Continuing where we left off
Gloucester Locks are the entrance to the harbour from the River Severn. This image was taken from the harbour side lock gate looking towards the Severn. I covered the locks route in a post way back in 2017
Had I been entering the harbour system from the Severn I would be seeing the view below instead.
I watched the antics surrounding this vessel for awhile, but I could not work out what they were trying to do. It was a relaxing sort of scene though but realistically I could have been there for hours and they would probably still be doing it. I do not have that kind of patience. Besides, I needed to watch the time as I still had to get to the bus station and wanted to at least try to see the Cathedral.
As I exited the harbour I spotted a large egg shape ahead and just had to investigate. Way back in 2015 these had been scattered around the town for the Rugby World Cup. I was not really interested in pursuing them all so photographed them when/if I saw them. This particular one was labelled “Colour the World” by Swarez. and it looked like this way back then:
And this is what it looks like today…….
Having seen the results of over 5 years standing around doing nothing I felt suitably invigorated but was starting to get tired. I bid the narrow boats farewell and looked for the way out.
Would the Regiment give me a lift? Nope, even the Army seemed to be closed.
I spotted a likely alley with signage pointing towards the Cathedral area and started the long plod back to town (I hoped.) Once underway I spotted my target in the distance.
Just a quick detour for some artwork….
I had emerged into Westgate Street and somewhere along here was an alley that led to the Cathedral Close. That spire in the middle belongs to St Nicholas Church, which was declared redundant on 7 May 1971, and was vested in the Churches Conservation Trust on 25 June 1975. I doubt whether I ever had a look around the church but will remember it for next time.
This wonderful alley leads to St Michael’s Gate which was the entrance to “the lay cemetery”, and was used by pilgrims to the shrine of Edward II. It also has a quirky secret in the corner: Beatrix Potter’s “Tailor of Gloucester” “lived” in the shop.
I did not have the time to visit the Cathedral any longer, but took a quick look before heading for tourism office to enquire about “facilities”.
Fortunately the “facilities” were in shouting distance and I was also able to stock up on a bottle of Ribena which I emptied even before I hit the bus station.
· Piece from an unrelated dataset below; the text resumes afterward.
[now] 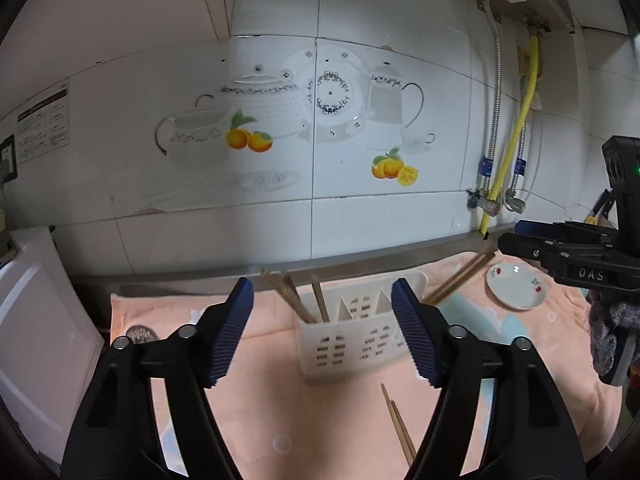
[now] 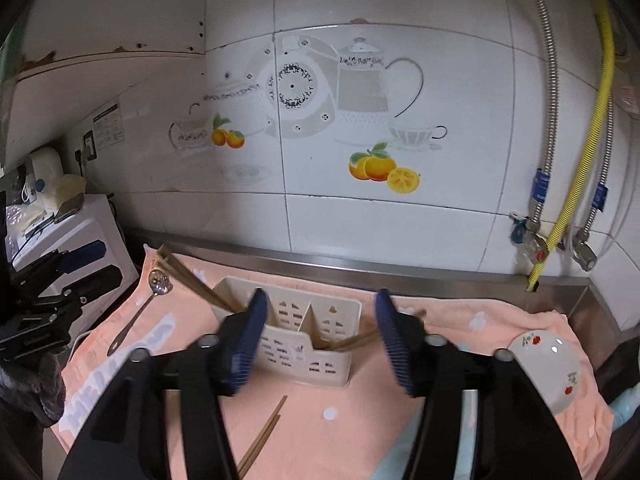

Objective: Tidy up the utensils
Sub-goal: 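Move both open grippers back toward the last two chopsticks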

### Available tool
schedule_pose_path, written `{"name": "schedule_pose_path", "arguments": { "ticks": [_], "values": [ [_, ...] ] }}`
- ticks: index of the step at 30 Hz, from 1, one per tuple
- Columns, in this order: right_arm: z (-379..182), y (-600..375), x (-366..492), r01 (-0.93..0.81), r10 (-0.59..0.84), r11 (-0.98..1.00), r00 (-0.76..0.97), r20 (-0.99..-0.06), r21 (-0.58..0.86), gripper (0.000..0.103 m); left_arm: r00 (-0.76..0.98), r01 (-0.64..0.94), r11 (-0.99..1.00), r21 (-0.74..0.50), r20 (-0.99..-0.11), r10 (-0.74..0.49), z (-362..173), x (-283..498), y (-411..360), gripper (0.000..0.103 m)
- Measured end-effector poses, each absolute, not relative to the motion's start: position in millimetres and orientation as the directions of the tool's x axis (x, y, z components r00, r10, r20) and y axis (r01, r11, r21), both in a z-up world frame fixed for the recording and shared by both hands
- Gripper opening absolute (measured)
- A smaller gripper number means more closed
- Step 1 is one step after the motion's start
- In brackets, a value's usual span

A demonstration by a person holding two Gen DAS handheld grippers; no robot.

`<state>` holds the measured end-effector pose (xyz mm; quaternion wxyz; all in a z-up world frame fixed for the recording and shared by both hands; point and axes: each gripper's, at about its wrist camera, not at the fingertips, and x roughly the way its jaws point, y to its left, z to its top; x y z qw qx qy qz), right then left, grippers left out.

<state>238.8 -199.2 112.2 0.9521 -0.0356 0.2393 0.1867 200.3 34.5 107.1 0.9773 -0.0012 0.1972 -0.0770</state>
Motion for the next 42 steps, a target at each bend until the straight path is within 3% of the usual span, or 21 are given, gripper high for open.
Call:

It was now really a matter of following the arrows till I got to the bus station, pausing for a quick pic of ancient Roman. Gloucester was founded in AD 97 by the Romans under Emperor Nerva (that’s him on the horse) as Colonia Glevum Nervensis, and was granted its first charter in 1155 by King Henry II.
One last surprise was awaiting me as I passed between the scaffolding on the way to the bus station:
You just have to love public and street art!
And then I was on my way home. I was exhausted, dehydrated, sunburnt and worn out after my jaunt. I do not have the stamina any longer due to the enforced 2020/21 stay at home. And, I am getting on too, plus I always have to bear in mind where the next loo may be. They are all challenges that I need to deal with, but for tonight I would be able to sleep like a log.
I had to return to Gloucester for some tests on the 3rd of August, and while I did not take my camera with I used my phone and did photograph a few more interesting things. The biggest surprise was at the Royal Gloucester Hospital where I spotted an almost illegible plaque on one of the gateposts of an older building. Unfortunately, getting a photograph of the actual building was difficult due to the car park and tree.
I had some time to kill before my bus so wandered around for a bit, it was sad to see the huge Debenhams store all closed and empty and it really signals the death of so many established brands due to Covid. The local pubs though did have a trickle of customers, and I would love to explore this oldie.
The timber framed building is used as a public house, hotel and restaurant and is the most complete surviving example of a medieval courtyard inn with galleries in Britain. It is a Grade I listed building. A small plaque is affixed underneath one of the windows.
I did venture into the courtyard area but it had been covered with a large tentlike roof so photography would have been a waste of time. Further down the road was the “The Abbey” which is also a pub/hotel but I was not able to find anything about it, although it may not be as old as it looks.
I also wanted to photograph “The Imperial Inn” but typically, as I was lining up my shot two customers strolled out of the door and lit up their smokes and stood in front of the building. I did not get my shot as a result. Fortunately I already have an image of the building with the tilework.
A pub called “The Plough” stood on this site from at least 1722, and it was bought at auction by brewers Mitchells and Butlers in May 1898. and rebuilt with the elaborately moulded and coloured glazed tiles that are still to be seen today.
The last building of interest is The Station Hotel. It was built in 1880 and is in stone throwing distance of Gloucester Station. As you can see, the front of the building (facing the bus depot) really belies the side and back of it. I was unable to find any useful info on the hotel but like so many similar hotels it served the local railway. Sadly the railway from 1880 is a far cry from the quiet station complex that Gloucester Station is today.